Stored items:
----------

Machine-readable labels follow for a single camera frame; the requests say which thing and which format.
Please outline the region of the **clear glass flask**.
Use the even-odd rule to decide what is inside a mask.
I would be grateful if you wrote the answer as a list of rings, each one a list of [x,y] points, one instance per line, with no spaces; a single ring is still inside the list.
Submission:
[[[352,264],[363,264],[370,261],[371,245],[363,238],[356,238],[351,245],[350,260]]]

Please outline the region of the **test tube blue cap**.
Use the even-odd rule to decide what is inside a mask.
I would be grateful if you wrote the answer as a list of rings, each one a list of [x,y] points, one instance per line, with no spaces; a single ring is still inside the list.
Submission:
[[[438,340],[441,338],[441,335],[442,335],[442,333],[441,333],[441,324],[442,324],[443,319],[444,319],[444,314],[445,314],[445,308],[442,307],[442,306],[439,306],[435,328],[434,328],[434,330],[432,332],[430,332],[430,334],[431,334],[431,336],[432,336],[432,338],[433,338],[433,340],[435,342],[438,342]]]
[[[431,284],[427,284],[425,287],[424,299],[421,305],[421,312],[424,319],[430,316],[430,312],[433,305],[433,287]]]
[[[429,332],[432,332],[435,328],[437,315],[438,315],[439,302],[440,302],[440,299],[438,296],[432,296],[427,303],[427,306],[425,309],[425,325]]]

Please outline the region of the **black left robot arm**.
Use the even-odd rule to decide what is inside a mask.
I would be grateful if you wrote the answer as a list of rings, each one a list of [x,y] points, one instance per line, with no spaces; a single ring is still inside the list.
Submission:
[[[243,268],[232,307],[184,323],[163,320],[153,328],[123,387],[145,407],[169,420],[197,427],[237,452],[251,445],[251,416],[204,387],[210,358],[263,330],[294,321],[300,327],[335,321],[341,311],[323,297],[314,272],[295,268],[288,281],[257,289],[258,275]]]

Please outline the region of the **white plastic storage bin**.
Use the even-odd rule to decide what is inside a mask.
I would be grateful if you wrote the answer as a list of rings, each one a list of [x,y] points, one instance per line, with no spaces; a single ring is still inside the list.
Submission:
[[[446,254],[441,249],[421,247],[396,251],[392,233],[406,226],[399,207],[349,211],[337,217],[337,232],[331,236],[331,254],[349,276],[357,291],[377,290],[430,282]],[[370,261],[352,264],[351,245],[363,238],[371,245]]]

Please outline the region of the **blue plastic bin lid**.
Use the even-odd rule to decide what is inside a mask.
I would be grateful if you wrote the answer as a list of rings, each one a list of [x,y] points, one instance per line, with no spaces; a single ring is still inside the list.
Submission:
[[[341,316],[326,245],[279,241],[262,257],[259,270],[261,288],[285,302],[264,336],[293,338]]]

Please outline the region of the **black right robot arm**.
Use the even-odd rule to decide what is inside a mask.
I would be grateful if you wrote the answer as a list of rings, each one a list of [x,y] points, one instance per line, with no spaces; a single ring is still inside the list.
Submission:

----------

▸ **Brief**:
Out of the records, collect only those lines that contain the string "robot".

▸ **Exercise solution**:
Please outline the region of the **black left robot arm**.
Please outline the region of the **black right robot arm**.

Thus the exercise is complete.